From my home in North Carolina to San Diego, to Atlanta and all the way to Greater China—Shanghai, Shenzhen and Taipei—throughout April, I am presenting at several Manufacturing industry, Supply Chain executive, and Internet of Things (IoT) regional events, along with visiting all types of manufacturing customers. Earlier this month, I was at a customer advisory where we met with industrial thought leaders eager to share experiences (see Tony Shakib’s blog, “The Digital Factory: Real Solutions and Real Outcomes”). In the meantime, several of my colleagues exhibited Cisco industrial solutions this past week at Hannover Messe in Germany. Across the globe, manufacturers are wrestling with how to capture the opportunity and value associated with IoT and Internet of Everything (IoE) strategies. The good news is that the industry is thriving, alive and well and at the forefront of IoT adoption.
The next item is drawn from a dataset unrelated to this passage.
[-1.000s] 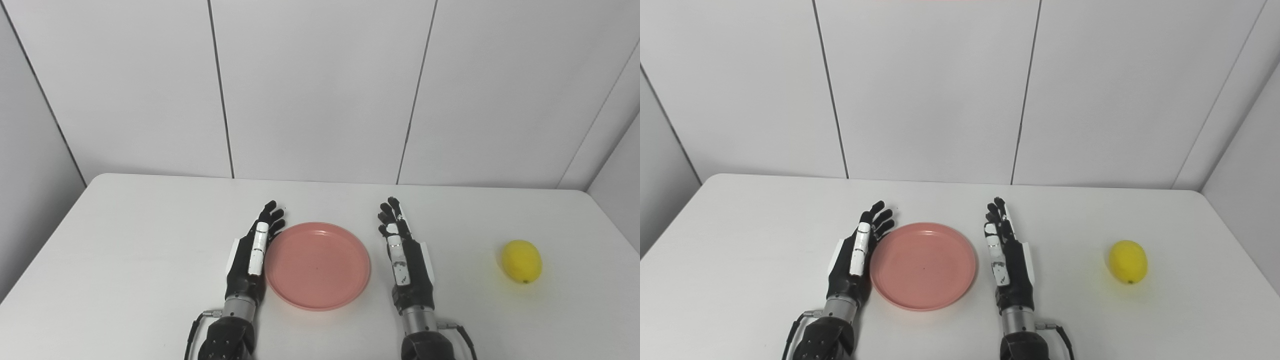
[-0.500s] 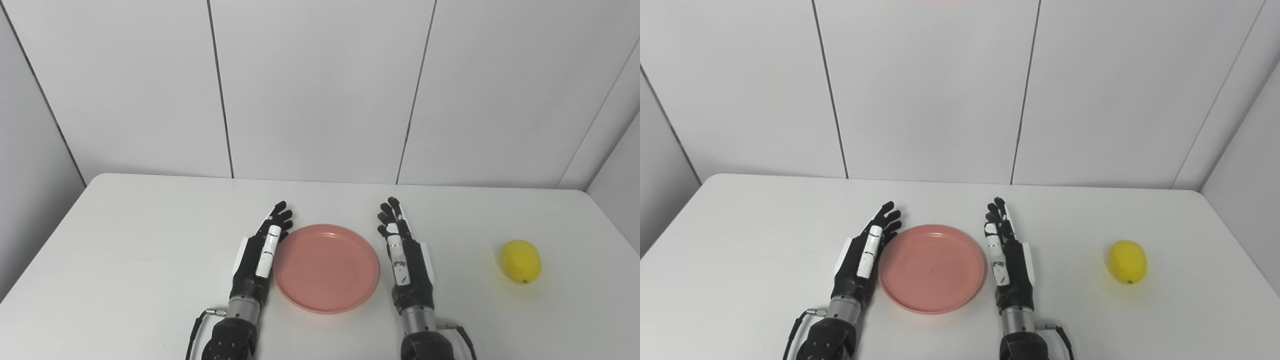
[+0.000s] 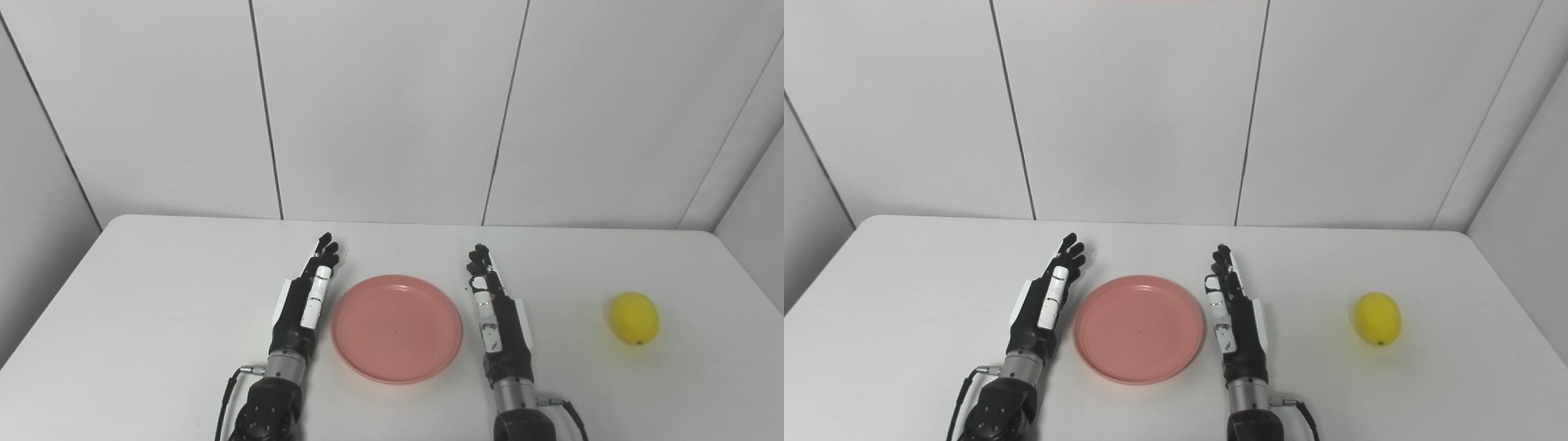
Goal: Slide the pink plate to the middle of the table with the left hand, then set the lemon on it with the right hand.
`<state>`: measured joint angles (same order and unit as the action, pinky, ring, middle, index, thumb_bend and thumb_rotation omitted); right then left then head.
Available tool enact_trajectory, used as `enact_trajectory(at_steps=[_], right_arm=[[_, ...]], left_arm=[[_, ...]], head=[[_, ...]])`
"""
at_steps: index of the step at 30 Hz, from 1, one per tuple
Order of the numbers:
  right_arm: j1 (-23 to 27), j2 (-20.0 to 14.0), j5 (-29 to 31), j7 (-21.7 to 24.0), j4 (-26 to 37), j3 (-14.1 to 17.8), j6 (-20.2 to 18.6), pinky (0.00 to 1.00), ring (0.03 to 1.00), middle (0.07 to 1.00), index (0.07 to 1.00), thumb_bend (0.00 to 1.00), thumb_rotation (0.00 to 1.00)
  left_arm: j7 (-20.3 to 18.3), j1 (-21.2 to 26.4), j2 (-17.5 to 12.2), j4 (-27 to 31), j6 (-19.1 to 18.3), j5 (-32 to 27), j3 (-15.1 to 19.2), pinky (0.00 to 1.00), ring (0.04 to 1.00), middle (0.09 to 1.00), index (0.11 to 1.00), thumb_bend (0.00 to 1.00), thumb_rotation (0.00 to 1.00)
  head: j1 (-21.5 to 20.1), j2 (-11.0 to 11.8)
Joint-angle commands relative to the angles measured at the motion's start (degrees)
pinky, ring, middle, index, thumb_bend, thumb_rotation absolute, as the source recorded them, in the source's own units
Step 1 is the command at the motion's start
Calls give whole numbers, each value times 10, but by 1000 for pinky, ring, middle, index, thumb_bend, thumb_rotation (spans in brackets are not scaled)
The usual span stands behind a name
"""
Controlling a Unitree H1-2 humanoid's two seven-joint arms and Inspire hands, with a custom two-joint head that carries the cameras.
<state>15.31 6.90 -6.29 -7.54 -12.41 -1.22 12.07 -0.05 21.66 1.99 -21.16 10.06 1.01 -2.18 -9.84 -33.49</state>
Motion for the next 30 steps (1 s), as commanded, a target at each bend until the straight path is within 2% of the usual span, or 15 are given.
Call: enact_trajectory(at_steps=[1, 6, 9, 17, 18, 20, 21, 23, 24, 26, 27, 30], right_arm=[[8, -3, -16, -16, 22, 5, 2, 959, 933, 934, 942, 687, 984], [10, -8, -46, -49, 38, 15, 9, 923, 936, 913, 910, 693, 968], [8, -28, -61, -52, 61, 19, 7, 925, 941, 928, 931, 683, 986], [6, -49, -122, -91, 97, 37, -4, 903, 932, 924, 930, 646, 918], [6, -54, -130, -98, 103, 43, -5, 903, 931, 924, 930, 646, 918], [5, -63, -152, -115, 114, 54, -13, 906, 933, 927, 932, 651, 883], [5, -65, -163, -122, 119, 58, -17, 894, 925, 920, 929, 667, 840], [4, -68, -174, -129, 126, 65, -24, 888, 920, 917, 927, 675, 817], [4, -70, -175, -131, 128, 69, -26, 888, 914, 912, 928, 681, 718], [5, -71, -180, -137, 132, 76, -33, 880, 903, 902, 925, 694, 584], [5, -71, -185, -141, 136, 79, -42, 879, 902, 902, 925, 694, 578], [6, -72, -204, -151, 145, 83, -62, 858, 887, 892, 917, 706, 464]], left_arm=[[-8, -2, -8, -15, 16, -8, 5, 977, 947, 961, 962, 585, 1000], [-11, -3, -8, -13, 13, -15, 7, 957, 945, 957, 959, 564, 1000], [-22, -5, -6, -7, 4, -33, 11, 951, 944, 957, 962, 563, 1000], [-50, -5, -5, -1, -19, -82, 21, 957, 956, 961, 967, 571, 1000], [-56, -6, -6, 2, -26, -87, 21, 957, 956, 961, 967, 571, 1000], [-65, -6, -9, 5, -38, -98, 22, 954, 951, 955, 962, 580, 1000], [-69, -7, -10, 6, -42, -102, 22, 955, 951, 952, 960, 582, 1000], [-76, -6, -14, 6, -50, -106, 21, 956, 950, 951, 959, 583, 1000], [-80, -6, -17, 7, -56, -107, 21, 956, 950, 951, 960, 593, 1000], [-84, -6, -22, 9, -68, -105, 20, 952, 945, 946, 957, 606, 1000], [-85, -7, -23, 11, -74, -104, 20, 951, 945, 945, 957, 607, 1000], [-88, -8, -27, 17, -85, -103, 21, 948, 942, 941, 953, 605, 1000]], head=[[-2, 0], [-7, 0], [-19, 1], [-37, 2], [-54, 4], [-60, 4], [-60, 4], [-67, 4], [-70, 5], [-77, 6], [-84, 8], [-93, 9]])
At the IoT Regional Forum in Atlanta last week, I had the opportunity to meet some manufacturing companies from the region and hear first-hand the challenges and address questions they had regarding automation and networking and the convergence of IT and OT, from technology to culture to organization. What I hear repeatedly are questions on how to tie together the various islands of automation and information that exist throughout most factories and across manufacturing enterprises. In addition, the lack of one integrated view results in delayed decision-making and responses to issues and problems that arise, and inhibit the introduction of new products and business models.

Often, we will assist our industrial customers with this IT/OT convergence by recommending a pilot or proof of concept approach to adopt wired-and-wireless networking architectures for use cases that demonstrate quick results and impact, and then more broadly adopt the technology across that and other plants within the enterprise. Interestingly, ARC analyst Greg Gorbach recently wrote up a blog proposing a “Let’s Just Try it” approach in profiling our customer Stanley Black and Decker.